By David Pendered
This story was updated Tuesday morning with information from a revised transit plan Atlanta BeltLine, Inc. provided late Monday afternoon.
Atlanta’s original, $3.65 billion proposal for transit along the Atlanta BeltLine and Atlanta Streetcar could soon be adopted into the city’s comprehensive transportation plan, following a public hearing scheduled for Tuesday at Atlanta City Hall.
The Atlanta City Council’s Community Development Committee has scheduled a public hearing at its Tuesday meeting, which is to begin at 12:30 p.m. This may be one of the final opportunities for the public to express opinions on proposed transit routes that ultimately could be embedded in the city’s 25-year transportation plan.
Proposed routes for the BeltLine and Streetcar were published in February 2014. Legislation to incorporate the routes into the city’s Connect Atlanta transportation plan was submitted in February 2014. The original paper has since been amended by the Community Development Committee.
Atlanta BeltLine, Inc. provided a revised version of the plan Monday afternoon. The revised plan is dated June 4.

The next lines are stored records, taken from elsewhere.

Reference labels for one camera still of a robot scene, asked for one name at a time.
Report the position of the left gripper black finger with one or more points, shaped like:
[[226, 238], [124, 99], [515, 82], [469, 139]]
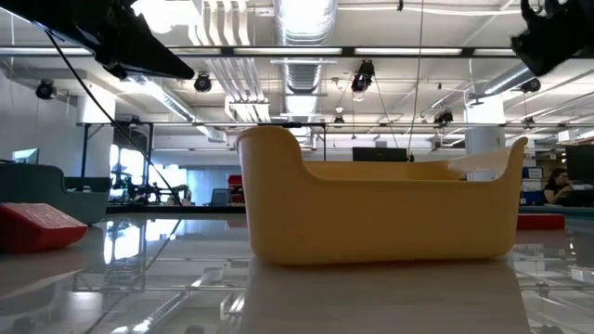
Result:
[[148, 60]]

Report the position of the red wedge block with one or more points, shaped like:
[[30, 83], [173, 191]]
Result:
[[37, 229]]

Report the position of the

The revision does not provide cost estimates for the proposed transit line. The entire project now is a priority, meaning segments will be built as money for them becomes available. The notion is to expand from existing Streetcar operations and connecting to other transit conections. Changes to the 2014 plan appear to include the addition of service mainly in the southern crescent. The total mileage was increased by five miles, to a total of 68 miles, for the combined BeltLine and Streetcar routes.
Notable changes include the addition of service from west of the Atlanta University Center, running north along Joseph E. Lowery Boulevard, then turning west on Joseph E. Boone Boulevard to a terminus just past the BeltLine; and south from Grant Park to just beyond the BeltLine. A planned route south of Turner Field has been shortened. On the northern crescent, service would be added along Northside Drive, from the BeltLine to North Avenue.
The original time line called for the Atlanta City Council to approve the legislation at its meeting on March 17, 2014, according to the BeltLine’s website.
The BeltLine/Streetcar plan was envisioned in the 2014 plan as a 63-mile system priced in the 2014 plan at $3.65 billion, without including the cost of the existing Atlanta Streetcar system. Construction was to have been divided into four phases, according to a graphic posted on the BeltLine’s website:
- The downtown loop of the Streetcar is a 2.7 mile route that has opened and is to serve an estimated 14,000 riders each day. Ridership currently stands at about 3,000 riders a day, the city reported last week. The system has been open six months.
- Phase 1: 11.3 miles at a cost of $661 million.
- Phase 2: 7.9 miles at a cost of $497 million.
- Phase 3: 15.6 miles at a cost of $990 million.
- Phase 4: 25.1 miles at a cost of $1.5 billion.
- The BeltLine and Streetcar are expected to add $6.5 billion in development over 20 years. Values were estimated in 2012.
The Atlanta BeltLine, Inc. has provided $3 million in its budget that takes effect July 1 to design a 1.5 extension of the Atlanta Streetcar eastward along the Auburn Avenue corridor toward Krog Street, where the Streetcar would dead-end at the BeltLine.
In addition, Atlanta has submitted its application for $29.3 million in federal funding to help pay for the Streetcar’s extension toward Krog Street. The total cost of the project is estimated at $65.4 million.
Time is becoming of the essence in transit funding in Georgia. This includes Atlanta’s two transit initiatives, which operate outside the funding universe of MARTA. Atlanta has chosen to design, build, and operate the BeltLine and Streetcar transit systems on its own, with MARTA providing technical support.
In January 2016, Georgia intends to award a total of $75 million to transit agencies throughout the state. In addition, Georgia likely will provide additional funding for transit in future years, according to Jay Roberts, Gov. Nathan Deal’s recently named chief of transportation planning. Roberts spoke June 10 at a GRTA meeting.
The next session of the state Legislature convenes in January and Deal has just three more budgets with which to cement his transportation philosophy. So far, Deal has ensured annual operating funds for GRTA, implemented a managed lanes system on which coach buses can travel, and embraced public private partnerships to fund construction.
By having routes for the BeltLine and Streetcar formally adopted into Connect Atlanta, the city’s transportation plan, city officials expect they will be better able to defend funding requests made of state and regional entities, according to language in the Connect Atlanta plan.